Which Don't Explain at All Their Boring As Hell Team Kit: yep, as no doubt every damn one of us gets ready to unleash an entire season's worth of uber-lame cat metaphors at every irrelevant opportunity, Frank 'n' Andy've formally announced their new Leopard-Trek squad, so cower, suckers! Sadly, for a sport that routinely dresses up its macho-men to look like the Little Mermaid, they've shown no sartorial stones whatsoever, bagging what could've been a truly gratifyingly eye-scorching leopard-hooker team kit in favor of a sedate white-blue-and-black. Dammit, first the argyle's gone from Garmin, now this? Anyway, here's the press conference:
and the bike porn:
The first big test of Team Leopard: an injured-as-usual we love Stuey O'Grady still beats the crap out of everyone at the Tour Down Under later this month. Do 'em proud, Stuey!
Dead Cows Tell No Tales: meantime, the Spaniards have announced they need extra time to dig through the massive wad o' documents in the Alberto Contador case to find an iron-clad, WADA-proof justification for letting that guilty little rat Contatwerp off the hoo--I mean, to reach a fair, thoughtful, and just determination in the controversial yet reasonably-disputed Tour de France doping matter. Lookin' forward to that objective decision, boys--but probably not as much as your golden idol Alberto is!
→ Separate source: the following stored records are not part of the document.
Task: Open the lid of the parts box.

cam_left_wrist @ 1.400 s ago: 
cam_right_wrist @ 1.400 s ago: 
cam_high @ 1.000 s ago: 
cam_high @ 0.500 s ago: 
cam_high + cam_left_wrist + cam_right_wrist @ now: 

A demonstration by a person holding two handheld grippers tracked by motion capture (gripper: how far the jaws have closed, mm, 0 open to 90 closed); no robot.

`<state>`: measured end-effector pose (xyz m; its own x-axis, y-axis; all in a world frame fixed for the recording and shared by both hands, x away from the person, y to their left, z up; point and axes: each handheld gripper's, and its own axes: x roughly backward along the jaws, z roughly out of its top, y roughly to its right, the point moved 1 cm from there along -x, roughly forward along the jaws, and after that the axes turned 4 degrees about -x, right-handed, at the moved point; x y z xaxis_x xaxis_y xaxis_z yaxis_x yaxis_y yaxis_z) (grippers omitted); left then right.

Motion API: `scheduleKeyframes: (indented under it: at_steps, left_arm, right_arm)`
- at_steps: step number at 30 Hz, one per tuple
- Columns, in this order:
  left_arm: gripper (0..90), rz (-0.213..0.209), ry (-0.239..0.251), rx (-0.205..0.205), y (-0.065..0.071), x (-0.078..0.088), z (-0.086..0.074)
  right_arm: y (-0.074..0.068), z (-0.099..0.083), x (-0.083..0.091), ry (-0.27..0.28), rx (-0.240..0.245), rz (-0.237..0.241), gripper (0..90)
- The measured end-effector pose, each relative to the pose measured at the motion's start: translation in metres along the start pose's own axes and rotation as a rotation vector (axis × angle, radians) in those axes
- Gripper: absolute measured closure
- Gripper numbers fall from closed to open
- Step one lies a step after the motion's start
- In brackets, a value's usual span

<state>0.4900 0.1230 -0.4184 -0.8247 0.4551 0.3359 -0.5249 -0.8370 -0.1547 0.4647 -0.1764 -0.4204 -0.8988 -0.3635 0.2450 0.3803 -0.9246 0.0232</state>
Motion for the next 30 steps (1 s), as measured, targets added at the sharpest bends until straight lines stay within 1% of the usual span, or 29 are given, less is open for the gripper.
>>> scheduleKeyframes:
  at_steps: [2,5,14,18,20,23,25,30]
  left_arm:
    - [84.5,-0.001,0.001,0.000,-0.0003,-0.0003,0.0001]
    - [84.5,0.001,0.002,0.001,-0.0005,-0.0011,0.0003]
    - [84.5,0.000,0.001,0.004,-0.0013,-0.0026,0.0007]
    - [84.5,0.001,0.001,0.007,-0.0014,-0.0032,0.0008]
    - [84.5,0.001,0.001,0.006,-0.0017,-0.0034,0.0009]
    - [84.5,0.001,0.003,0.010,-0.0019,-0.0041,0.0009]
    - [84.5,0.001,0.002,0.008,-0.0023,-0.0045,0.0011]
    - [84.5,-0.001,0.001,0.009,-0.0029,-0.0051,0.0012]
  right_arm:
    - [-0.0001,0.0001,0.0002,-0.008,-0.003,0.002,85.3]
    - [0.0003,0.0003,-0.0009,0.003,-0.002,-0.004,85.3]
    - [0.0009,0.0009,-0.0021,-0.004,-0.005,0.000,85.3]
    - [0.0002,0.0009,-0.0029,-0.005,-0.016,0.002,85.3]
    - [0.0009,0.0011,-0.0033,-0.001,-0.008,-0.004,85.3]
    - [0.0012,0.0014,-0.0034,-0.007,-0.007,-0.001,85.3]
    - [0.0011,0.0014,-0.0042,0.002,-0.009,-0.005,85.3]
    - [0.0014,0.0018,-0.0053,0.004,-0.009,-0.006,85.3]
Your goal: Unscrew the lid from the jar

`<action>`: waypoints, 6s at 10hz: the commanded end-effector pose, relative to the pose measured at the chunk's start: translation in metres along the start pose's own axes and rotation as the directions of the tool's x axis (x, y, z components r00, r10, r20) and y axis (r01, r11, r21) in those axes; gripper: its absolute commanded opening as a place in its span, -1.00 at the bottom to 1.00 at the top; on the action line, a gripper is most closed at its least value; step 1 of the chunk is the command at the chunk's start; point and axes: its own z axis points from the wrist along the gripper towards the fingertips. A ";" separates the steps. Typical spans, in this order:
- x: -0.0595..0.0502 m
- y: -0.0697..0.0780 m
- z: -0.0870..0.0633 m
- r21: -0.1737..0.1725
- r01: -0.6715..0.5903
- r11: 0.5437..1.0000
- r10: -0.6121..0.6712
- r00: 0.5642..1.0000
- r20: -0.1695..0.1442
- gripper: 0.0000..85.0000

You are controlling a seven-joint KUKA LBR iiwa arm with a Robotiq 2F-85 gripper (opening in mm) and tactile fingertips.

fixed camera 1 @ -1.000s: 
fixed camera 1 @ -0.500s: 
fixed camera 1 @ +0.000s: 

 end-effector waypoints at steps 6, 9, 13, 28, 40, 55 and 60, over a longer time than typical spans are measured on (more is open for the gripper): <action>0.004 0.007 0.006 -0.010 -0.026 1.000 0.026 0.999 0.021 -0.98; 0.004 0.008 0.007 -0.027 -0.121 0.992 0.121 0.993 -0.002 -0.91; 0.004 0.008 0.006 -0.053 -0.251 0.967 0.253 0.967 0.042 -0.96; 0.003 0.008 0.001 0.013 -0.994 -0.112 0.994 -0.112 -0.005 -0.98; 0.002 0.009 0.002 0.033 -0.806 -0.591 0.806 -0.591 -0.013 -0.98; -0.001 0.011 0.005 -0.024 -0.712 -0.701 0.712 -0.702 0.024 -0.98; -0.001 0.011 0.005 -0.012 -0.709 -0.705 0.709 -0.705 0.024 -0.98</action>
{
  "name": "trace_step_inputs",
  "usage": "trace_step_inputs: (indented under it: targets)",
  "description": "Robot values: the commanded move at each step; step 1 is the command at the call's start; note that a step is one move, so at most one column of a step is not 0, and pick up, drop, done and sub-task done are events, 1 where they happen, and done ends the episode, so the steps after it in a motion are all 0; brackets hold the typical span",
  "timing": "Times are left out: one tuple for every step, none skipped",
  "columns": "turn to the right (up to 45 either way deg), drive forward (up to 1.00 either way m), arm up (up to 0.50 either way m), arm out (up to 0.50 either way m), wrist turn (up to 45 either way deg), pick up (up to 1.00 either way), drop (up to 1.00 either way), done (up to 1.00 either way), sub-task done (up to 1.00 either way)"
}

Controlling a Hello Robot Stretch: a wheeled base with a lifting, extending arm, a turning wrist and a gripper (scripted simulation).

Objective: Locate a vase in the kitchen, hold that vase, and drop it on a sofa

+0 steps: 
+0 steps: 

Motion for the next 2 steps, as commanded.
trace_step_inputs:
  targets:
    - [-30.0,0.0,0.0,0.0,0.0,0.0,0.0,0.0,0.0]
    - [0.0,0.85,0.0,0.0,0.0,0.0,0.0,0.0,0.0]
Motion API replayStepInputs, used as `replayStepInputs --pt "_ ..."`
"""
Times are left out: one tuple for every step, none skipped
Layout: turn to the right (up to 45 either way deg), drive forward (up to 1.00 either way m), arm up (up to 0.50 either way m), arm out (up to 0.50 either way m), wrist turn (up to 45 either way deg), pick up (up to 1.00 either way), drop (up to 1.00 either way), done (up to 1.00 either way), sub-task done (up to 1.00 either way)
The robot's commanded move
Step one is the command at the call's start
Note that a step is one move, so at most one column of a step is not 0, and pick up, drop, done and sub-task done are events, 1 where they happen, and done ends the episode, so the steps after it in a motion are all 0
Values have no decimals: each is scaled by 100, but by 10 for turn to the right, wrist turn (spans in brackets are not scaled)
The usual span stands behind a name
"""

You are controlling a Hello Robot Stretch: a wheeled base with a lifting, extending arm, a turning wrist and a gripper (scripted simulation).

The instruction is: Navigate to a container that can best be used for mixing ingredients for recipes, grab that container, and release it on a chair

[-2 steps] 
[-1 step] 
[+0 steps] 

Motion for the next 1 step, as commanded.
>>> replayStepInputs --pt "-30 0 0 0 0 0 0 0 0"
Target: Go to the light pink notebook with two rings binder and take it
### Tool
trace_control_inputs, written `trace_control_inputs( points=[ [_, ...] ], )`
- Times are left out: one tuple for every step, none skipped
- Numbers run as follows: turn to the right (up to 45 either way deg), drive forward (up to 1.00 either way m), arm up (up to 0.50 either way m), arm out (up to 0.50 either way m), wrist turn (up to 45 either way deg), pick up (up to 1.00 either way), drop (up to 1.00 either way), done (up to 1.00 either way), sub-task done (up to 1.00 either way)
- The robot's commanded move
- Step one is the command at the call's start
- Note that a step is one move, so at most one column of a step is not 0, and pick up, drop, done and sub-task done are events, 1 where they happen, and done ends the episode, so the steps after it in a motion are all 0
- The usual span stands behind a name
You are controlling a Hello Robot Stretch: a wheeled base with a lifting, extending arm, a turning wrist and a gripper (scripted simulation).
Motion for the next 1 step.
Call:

Lucky for him his tainted dinner's no longer around to swear a cloven foot on a stack o' Bibles that it got off the drugs months and months ago thanks to his concerned barn-mates' last-ditch, tv-crew-recorded "Intervention"....
Hear, Hear!: over in racing news, the pro cyclists' union has released a key poll of its members in favor of continuing the use of race radios. Me, I'm conflicted--sure, it turns the riders into puppet automatons jerked around on strings by the brain trusts in the team cars, and kills the excitement and unpredictability of the riders actually thinking for themselves to shape a race--but really, can't we all think of at least one or two guys for whom that might actually be a benefit? Ah, well, thrills, shmills--so long as Jens gets let off the leash whenever he wants it, you can keep the dog collars I suppose!
Free Franco o' The Euromullet!: finally, I see former King of the Mountains Basso-rival Franco Pellizotti is at last ready to sue the pants off everyone for completely screwing his 2010 and 2011 seasons, and considering that clearly he has the flowingest locks in the peloton, in addition to being let's face it the least of that smashing seedy entity's problems, I say, unless you can prove something other than that you were really, really, desperate to nail anyone higher-level in the UCI rankings than--um, who *have* you nailed so far?--and until you can show he actually *is* on the juice, you really oughta let 'im ride. I mean, that writhing little ferret Riccardo Ricco' gets a team gig, and Pellizotti's left out to dry? You *suck*, UCI!